# String nach XML nach String verwandeln



## w124 (25. Feb 2008)

Hallo miteinander,
ich stehe vor folgendem Problem:
Ich habe einen String vorzuliegen, der XML-Daten beinhaltet. Nun möchte ich diesen String in eine XML-Struktur umwandeln, dann ein oder zwei Knoten einfügen und das ganze wieder ausgeben. Leider stelle ich mich bei der Umsetzung zu blöd an:

Verwende ich den StringReader, muss ich feststellen, dass ich das Argument nicht als InputStream für das Erstellen eines Document verwenden kann. Versuche ich nun irgendwie anders einen InputStream zu erzeugen, stelle ich fest, dass so gar kein Stream so recht für mich nützlich zu sein scheint. Ein Ausweg, den ich nicht bescheiten möchte ist meinen String in eine Datei zu schreiben und diese anschließend wieder auszulesen. Da wüsste ich, wie ich das bewerkstellige.

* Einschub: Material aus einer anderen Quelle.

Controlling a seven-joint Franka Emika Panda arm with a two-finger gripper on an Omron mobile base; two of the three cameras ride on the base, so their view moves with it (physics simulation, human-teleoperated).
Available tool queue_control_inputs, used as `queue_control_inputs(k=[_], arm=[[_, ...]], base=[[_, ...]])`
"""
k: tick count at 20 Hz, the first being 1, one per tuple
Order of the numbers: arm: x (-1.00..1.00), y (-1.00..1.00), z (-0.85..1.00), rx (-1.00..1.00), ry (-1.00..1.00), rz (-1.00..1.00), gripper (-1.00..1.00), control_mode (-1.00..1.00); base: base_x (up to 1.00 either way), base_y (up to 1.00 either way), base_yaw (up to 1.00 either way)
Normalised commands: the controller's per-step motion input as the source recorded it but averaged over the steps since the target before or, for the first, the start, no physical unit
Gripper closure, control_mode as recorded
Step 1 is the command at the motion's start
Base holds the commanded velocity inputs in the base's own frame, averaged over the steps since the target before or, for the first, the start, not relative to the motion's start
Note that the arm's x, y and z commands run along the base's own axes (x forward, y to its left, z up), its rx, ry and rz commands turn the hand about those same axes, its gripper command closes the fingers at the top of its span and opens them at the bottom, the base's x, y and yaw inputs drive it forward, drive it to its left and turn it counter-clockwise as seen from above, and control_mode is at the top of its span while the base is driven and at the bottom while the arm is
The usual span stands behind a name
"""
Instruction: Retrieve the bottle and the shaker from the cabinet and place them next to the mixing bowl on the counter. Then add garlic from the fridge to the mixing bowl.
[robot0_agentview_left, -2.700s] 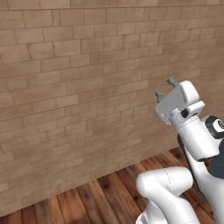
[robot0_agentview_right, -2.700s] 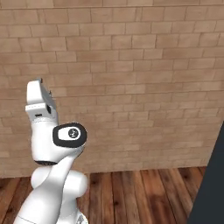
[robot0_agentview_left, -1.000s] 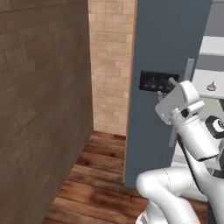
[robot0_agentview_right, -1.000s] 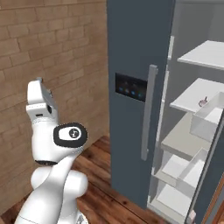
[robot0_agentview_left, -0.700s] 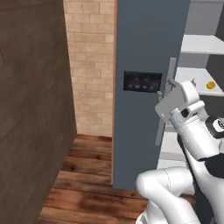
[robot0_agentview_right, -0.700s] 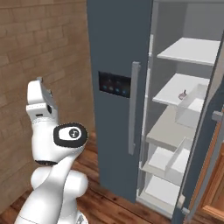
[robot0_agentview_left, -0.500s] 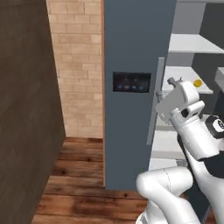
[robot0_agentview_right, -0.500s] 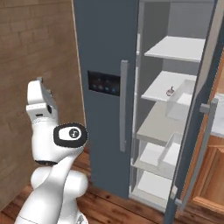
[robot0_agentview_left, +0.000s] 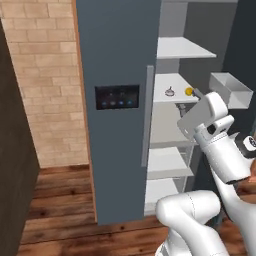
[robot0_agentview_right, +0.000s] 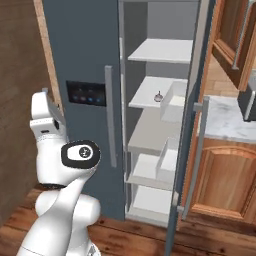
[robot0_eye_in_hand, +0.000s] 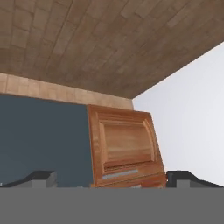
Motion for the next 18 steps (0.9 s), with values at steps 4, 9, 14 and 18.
queue_control_inputs(k=[4, 9, 14, 18], arm=[[0.00, 0.00, 0.00, 0.00, 0.00, 0.00, -1.00, 1.00], [0.00, 0.00, 0.00, 0.00, 0.00, 0.00, -1.00, 1.00], [0.00, 0.00, 0.00, 0.00, 0.00, 0.00, -1.00, 1.00], [0.00, 0.00, 0.00, 0.00, 0.00, 0.00, -1.00, 1.00]], base=[[0.07, -0.05, -0.36], [0.07, 0.00, -0.32], [0.10, 0.06, -0.31], [0.09, 0.14, -0.33]])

Nach dem Verändern möchte ich die XML-Struktur wieder in einen String schreiben (nicht formattiert, sondern hintereinander weg). Hierzu habe ich mich mal mit dem LSSerializer beschäftigt, aber das scheint wahnsinnig kompliziert und mit Kanonen auf Spatzen geschossen.

Für jegliche Hilfe zur Lösung des Problems bin ich sehr dankbar.

Viele Grüße

Christian


----------



## maki (25. Feb 2008)

StAX oder JDom.

XML mit String erzeugen, ändern und wieder ausgeben ist... äääh.. nicht so doll...


----------



## w124 (25. Feb 2008)

Ja, dass das nicht das tollste ist, ist mir durchaus bewusst, aber für den konkreten Anwendungsfall soll es einfach sein. Und da bekomme ich nunmal einen String muss diesen auch weiterleiten.

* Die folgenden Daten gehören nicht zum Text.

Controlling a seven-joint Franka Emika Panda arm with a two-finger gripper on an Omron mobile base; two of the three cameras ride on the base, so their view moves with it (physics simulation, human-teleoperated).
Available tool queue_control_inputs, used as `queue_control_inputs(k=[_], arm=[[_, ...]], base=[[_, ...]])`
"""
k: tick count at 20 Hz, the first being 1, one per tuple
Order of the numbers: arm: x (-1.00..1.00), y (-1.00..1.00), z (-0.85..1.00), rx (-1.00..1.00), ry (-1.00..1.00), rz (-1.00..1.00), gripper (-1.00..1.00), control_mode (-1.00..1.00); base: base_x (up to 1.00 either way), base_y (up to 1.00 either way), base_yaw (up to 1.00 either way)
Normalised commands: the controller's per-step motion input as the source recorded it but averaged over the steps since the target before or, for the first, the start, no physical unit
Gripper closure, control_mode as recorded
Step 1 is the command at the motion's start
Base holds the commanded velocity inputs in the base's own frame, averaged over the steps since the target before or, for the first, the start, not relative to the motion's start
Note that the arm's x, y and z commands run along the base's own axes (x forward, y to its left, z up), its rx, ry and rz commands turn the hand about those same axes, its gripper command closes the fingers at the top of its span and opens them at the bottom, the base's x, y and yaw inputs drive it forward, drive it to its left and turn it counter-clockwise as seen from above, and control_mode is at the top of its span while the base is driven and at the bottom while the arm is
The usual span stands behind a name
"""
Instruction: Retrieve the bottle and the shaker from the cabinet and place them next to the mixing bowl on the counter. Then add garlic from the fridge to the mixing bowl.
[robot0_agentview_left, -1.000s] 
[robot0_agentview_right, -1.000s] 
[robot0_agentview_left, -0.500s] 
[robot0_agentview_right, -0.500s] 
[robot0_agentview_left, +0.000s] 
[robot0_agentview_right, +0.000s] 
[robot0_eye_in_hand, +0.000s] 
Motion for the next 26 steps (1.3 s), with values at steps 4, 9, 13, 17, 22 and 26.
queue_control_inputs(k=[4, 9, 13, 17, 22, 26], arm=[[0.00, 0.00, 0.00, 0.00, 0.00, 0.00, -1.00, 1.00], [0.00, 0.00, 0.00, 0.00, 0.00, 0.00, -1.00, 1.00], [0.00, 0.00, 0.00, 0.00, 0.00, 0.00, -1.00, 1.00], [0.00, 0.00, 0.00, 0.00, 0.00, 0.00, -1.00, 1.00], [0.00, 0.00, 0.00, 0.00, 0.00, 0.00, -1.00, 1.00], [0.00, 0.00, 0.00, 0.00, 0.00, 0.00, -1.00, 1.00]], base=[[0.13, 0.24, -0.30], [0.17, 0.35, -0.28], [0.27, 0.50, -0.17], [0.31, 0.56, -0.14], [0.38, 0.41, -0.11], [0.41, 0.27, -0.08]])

JDOM scheint mir einfacher zu sein, aber da finde ich irgendwie noch nicht so recht die Methoden die ich nutzen kann, die mir unter dem normalen DOM nicht auch zur Verfügung stehen. Kannst du mir da vielleicht ein paar genauere Informationen zur Nutzung geben?

Vielen Dank soweit

Christian


----------



## Wildcard (25. Feb 2008)

Warum vewendest du nicht einfach einen ByteArrayInputStream?


----------



## Guest (26. Feb 2008)

Danke, der *ByteArrayInputStream* entspricht genau dem, was ich gesucht hatte!

Jetzt muss ich das Ganze nur noch zurück in meinen String bekommen.

Vielen Dank soweit

Christian


----------